■ **Work instruction**: Where the lines below hold images, skip those and copy every word exactly.

■ **Data excerpt**:
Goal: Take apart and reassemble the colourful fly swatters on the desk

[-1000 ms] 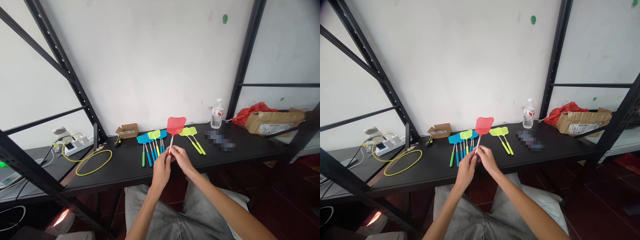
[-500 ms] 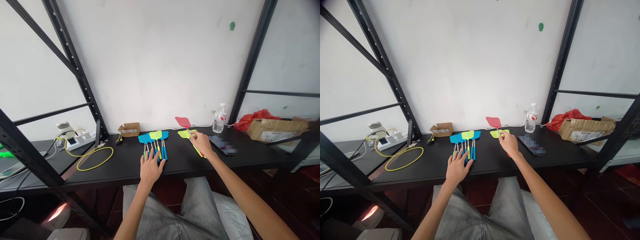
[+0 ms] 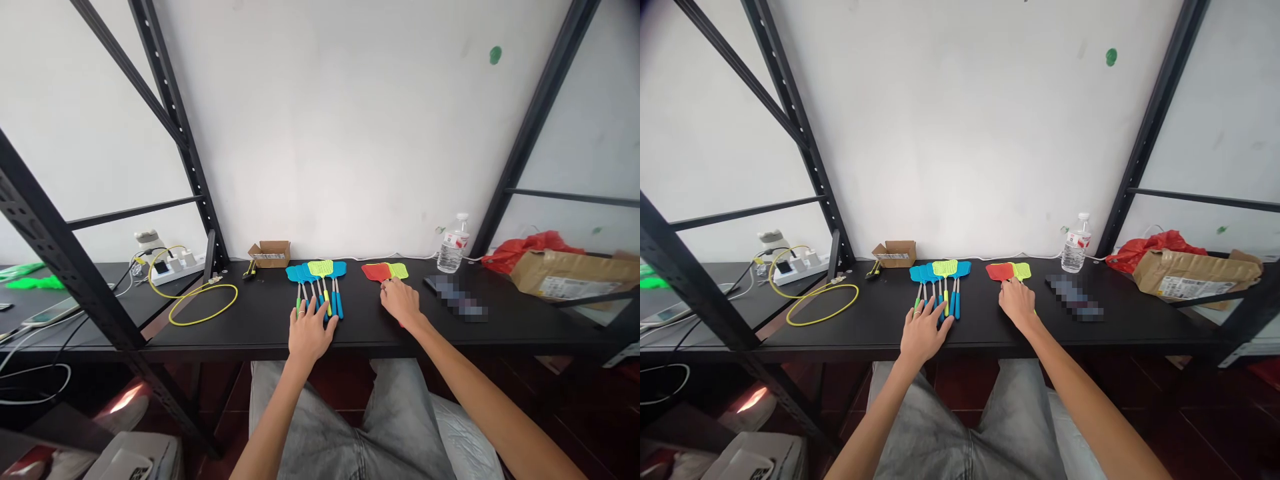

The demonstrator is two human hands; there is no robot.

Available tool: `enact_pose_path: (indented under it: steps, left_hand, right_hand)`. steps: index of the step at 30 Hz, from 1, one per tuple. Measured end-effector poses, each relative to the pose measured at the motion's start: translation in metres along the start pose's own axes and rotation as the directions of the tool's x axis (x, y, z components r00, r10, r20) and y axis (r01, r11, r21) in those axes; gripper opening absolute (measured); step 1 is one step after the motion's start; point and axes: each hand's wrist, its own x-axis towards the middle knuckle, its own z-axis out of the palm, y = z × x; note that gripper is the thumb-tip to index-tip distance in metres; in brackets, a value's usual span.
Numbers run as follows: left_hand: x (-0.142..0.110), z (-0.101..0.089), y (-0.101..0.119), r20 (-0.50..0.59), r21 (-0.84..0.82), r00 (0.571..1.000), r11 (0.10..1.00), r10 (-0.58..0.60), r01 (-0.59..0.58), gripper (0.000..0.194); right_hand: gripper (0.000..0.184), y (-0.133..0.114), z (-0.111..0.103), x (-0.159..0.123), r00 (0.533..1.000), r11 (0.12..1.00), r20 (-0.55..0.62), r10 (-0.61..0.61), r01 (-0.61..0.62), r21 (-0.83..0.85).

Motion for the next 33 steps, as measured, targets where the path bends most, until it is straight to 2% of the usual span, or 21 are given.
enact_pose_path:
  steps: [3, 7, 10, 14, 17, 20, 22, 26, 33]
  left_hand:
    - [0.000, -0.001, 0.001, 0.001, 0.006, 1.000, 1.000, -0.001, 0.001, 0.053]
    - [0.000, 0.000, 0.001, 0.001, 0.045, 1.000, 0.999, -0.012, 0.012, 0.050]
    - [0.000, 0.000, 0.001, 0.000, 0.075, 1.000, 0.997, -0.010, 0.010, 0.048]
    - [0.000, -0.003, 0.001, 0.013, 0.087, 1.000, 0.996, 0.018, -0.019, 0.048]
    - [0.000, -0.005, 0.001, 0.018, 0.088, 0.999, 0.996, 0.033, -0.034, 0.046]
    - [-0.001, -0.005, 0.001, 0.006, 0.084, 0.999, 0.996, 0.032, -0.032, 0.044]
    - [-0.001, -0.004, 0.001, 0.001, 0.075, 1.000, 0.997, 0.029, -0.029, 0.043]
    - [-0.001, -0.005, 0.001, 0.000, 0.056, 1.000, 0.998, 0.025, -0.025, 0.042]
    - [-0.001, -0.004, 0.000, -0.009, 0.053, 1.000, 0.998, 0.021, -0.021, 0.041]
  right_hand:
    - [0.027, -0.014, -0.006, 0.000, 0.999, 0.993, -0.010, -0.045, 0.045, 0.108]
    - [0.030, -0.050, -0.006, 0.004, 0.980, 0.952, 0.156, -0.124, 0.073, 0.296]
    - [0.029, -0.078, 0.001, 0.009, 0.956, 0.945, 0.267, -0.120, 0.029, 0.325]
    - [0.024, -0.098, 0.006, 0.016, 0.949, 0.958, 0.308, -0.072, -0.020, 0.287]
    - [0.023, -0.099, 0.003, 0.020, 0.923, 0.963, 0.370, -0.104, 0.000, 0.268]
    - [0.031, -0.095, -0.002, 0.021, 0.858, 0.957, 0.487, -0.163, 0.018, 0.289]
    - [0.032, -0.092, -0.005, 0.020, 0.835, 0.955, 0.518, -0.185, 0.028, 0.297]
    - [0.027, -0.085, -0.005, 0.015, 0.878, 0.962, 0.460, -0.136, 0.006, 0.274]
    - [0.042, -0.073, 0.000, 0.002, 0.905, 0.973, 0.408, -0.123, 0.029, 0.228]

■ **Task answer**:
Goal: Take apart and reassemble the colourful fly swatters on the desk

[-1000 ms] 
[-500 ms] 
[+0 ms] 

The demonstrator is two human hands; there is no robot.

Available tool: `enact_pose_path: (indented under it: steps, left_hand, right_hand)`. steps: index of the step at 30 Hz, from 1, one per tuple. Measured end-effector poses, each relative to the pose measured at the motion's start: translation in metres along the start pose's own axes and rotation as the directions of the tool's x axis (x, y, z components r00, r10, r20) and y axis (r01, r11, r21) in those axes; gripper opening absolute (measured); step 1 is one step after the motion's start; point and axes: each hand's wrist, its own x-axis towards the middle knuckle, its own z-axis out of the palm, y = z × x; note that gripper is the thumb-tip to index-tip distance in metres; in brackets, a value's usual span.
Numbers run as follows: left_hand: x (-0.142..0.110), z (-0.101..0.089), y (-0.101..0.119), r20 (-0.50..0.59), r21 (-0.84..0.82), r00 (0.571..1.000), r11 (0.10..1.00), r10 (-0.58..0.60), r01 (-0.59..0.58), gripper (0.000..0.194); right_hand: gripper (0.000..0.184), y (-0.133..0.114), z (-0.111..0.103), x (-0.159..0.123), r00 (0.533..1.000), r11 (0.12..1.00), r20 (-0.55..0.62), r10 (-0.61..0.61), r01 (-0.61..0.62), r21 (-0.83..0.85).

Motion for the next 33 steps, as measured, targets where the path bends most, until it is straight to 2% of the usual span, or 21 are given.
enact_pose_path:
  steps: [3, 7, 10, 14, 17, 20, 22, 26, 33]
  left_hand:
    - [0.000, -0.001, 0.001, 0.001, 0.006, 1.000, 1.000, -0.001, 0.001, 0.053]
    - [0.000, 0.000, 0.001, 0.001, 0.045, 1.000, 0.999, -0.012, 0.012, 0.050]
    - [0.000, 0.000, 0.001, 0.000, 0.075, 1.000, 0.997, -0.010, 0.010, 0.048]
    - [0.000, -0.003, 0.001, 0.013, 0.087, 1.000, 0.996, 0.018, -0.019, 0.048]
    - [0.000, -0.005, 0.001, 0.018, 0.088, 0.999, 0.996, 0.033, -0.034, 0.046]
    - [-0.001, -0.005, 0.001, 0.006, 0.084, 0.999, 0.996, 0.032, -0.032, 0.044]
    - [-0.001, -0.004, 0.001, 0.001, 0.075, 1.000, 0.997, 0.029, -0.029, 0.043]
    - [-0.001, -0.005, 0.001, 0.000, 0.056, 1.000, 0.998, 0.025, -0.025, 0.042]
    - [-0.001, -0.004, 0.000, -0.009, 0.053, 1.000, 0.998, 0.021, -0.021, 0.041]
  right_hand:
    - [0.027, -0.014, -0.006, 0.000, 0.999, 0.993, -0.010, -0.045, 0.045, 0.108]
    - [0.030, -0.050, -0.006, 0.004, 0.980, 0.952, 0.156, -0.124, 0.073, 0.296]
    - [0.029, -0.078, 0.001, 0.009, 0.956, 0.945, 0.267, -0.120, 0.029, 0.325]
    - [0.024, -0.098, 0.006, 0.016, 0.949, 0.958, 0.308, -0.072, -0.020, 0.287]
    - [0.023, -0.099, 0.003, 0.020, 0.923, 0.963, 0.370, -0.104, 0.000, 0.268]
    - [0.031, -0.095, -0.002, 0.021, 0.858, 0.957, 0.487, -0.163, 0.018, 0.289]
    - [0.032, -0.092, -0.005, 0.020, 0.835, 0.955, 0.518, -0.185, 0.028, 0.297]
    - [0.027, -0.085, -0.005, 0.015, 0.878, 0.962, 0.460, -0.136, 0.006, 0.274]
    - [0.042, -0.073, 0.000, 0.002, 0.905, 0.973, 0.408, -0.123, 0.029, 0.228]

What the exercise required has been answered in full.